Broken Review
While this strikingly well-made film is a great calling card for rising-star filmmaker Norris, it's also so relentlessly dark and unsettling that it's difficult to see the point of it all. This is such a bleak coming-of-age tale that it almost obscures any hope at all, focussing a series of horrific incidents into a confined space that gives the actors and filmmaker a change to shine, but leaves the audience exhausted.

It's set in a North London cul-de-sac, where the pre-teen Skunk (Laurence) lives with her big brother Jed (Milner), her single dad (Roth) and her nanny Kasia (Marjanovic). But her happy life is thrown into chaos when violence erupts: hotheaded widower Bob (Kinnear) storms across the street and punches simple-minded Rick (Emms), seemingly for no reason, triggering a series of events that Skunk struggles to understand. And Bob's three daughters seem to be just as violent. One (Bryant) is mercilessly bullying Skunk at school, while another (Daveney) is seducing Jed.
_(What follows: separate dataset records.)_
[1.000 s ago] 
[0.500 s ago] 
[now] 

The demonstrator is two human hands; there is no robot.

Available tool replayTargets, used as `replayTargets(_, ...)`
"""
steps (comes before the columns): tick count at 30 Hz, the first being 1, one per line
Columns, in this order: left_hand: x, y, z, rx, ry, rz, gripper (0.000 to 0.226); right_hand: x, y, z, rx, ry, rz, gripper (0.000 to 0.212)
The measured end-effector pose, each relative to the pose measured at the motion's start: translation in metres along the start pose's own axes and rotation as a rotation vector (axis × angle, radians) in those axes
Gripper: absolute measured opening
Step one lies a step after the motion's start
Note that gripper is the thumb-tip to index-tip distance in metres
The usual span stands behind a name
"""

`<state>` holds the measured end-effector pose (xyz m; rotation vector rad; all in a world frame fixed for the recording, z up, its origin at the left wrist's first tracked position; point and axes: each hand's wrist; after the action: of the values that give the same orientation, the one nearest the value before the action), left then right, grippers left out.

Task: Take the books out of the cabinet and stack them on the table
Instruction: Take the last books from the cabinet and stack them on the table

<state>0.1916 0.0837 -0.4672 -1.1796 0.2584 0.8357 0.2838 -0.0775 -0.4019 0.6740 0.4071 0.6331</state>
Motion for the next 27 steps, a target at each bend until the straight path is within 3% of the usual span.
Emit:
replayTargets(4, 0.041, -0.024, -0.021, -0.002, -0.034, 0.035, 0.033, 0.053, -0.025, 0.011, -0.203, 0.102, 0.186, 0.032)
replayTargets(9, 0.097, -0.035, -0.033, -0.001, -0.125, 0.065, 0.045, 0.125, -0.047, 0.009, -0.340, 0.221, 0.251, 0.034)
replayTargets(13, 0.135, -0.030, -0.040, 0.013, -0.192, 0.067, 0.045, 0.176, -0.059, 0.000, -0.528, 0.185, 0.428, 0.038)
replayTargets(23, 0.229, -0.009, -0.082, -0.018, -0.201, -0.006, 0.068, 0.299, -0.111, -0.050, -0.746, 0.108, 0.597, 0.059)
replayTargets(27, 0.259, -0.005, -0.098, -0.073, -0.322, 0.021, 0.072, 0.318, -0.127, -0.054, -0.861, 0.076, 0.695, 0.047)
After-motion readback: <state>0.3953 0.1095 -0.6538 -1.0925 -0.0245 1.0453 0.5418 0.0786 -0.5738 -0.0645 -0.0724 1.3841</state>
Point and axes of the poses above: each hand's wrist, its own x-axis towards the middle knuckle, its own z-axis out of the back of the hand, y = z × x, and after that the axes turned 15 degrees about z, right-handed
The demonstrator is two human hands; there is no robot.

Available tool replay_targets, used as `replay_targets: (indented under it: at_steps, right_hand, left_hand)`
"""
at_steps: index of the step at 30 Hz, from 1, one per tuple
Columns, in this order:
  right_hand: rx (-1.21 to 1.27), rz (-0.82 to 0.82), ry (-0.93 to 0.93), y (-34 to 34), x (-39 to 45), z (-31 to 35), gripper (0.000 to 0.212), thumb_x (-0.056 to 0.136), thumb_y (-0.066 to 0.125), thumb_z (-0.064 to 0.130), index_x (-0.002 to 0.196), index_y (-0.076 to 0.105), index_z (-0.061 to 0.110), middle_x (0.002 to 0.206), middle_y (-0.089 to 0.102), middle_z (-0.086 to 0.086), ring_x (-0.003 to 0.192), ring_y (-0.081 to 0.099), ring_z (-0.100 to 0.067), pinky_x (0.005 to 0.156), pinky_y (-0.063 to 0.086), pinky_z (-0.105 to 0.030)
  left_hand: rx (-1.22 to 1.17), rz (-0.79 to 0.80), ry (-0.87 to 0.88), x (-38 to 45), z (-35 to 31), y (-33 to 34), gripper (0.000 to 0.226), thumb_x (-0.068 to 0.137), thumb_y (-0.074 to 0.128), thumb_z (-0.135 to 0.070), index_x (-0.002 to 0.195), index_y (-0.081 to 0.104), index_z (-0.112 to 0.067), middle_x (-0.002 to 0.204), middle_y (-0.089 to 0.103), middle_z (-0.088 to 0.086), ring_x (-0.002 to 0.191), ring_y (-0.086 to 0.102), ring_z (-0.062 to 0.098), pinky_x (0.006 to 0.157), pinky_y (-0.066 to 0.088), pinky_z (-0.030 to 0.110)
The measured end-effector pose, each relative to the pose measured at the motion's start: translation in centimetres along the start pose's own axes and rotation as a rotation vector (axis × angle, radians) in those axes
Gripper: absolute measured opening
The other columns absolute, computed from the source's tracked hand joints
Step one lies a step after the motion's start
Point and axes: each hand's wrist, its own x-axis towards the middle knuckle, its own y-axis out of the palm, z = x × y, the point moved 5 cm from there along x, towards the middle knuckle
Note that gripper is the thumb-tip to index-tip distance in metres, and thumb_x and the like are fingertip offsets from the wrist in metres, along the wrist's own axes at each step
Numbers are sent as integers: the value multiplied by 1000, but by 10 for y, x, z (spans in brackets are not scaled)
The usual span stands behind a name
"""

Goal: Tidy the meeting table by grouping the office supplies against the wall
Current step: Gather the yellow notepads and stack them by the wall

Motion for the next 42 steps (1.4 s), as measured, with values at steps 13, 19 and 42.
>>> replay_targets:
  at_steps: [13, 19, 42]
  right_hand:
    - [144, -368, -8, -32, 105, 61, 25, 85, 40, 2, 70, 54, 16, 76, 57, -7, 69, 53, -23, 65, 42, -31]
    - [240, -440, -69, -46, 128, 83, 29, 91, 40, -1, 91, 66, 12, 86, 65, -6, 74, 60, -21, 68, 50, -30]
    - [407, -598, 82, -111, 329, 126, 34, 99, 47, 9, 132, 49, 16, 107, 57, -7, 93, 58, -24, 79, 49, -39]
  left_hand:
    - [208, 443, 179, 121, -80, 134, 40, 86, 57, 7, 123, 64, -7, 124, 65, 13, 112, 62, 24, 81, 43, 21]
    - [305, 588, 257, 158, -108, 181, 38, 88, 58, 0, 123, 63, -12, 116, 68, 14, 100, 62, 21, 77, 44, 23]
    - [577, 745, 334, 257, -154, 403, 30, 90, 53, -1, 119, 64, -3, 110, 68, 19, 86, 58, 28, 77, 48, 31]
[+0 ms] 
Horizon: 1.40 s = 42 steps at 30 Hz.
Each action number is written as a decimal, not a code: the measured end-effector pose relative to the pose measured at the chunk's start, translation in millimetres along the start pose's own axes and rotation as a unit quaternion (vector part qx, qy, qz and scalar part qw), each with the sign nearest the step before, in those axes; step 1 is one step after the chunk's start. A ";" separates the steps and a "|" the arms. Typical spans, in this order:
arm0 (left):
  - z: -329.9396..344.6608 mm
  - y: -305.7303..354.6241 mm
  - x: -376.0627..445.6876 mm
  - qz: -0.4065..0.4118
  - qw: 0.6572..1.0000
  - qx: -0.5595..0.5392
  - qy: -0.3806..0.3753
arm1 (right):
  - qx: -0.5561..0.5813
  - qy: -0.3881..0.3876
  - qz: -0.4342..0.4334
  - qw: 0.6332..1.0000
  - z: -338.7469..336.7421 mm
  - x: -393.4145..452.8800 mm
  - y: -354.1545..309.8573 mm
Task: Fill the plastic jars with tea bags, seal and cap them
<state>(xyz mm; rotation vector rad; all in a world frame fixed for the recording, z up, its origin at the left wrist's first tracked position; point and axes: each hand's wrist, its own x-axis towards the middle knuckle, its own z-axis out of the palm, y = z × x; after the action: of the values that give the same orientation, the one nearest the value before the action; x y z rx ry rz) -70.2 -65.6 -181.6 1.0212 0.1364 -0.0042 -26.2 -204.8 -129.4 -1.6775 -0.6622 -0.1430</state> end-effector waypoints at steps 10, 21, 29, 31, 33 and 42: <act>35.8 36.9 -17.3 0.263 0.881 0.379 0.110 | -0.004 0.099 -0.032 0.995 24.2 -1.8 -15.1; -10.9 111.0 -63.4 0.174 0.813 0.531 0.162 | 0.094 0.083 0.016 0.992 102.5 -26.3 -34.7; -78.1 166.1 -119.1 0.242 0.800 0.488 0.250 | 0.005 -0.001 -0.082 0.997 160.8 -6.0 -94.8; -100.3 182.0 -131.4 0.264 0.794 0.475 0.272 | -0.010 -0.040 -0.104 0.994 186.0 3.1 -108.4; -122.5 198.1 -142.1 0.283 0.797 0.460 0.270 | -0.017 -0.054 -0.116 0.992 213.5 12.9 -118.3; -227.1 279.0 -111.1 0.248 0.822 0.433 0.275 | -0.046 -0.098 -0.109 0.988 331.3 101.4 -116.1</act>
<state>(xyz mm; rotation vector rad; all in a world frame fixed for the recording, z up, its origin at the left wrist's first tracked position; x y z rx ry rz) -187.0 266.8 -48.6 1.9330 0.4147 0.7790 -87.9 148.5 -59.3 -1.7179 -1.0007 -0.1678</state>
The way so many story elements circle around Skunk makes the film feel almost like a stage play. Everyone is so interconnected that we wonder if much of this exists only in her mind. For example, Kasia has just started a relationship with Skunk's schoolteacher (Murphy), who has been accused of abusing one of Bob's daughters. And there are even more issues that put Skunk in both emotional and physical peril, including a new boyfriend (Sergeant) who might have to move away and the fact that she has Type 1 diabetes. And Skunk's world seems to be limited to her street and a junkyard across the field.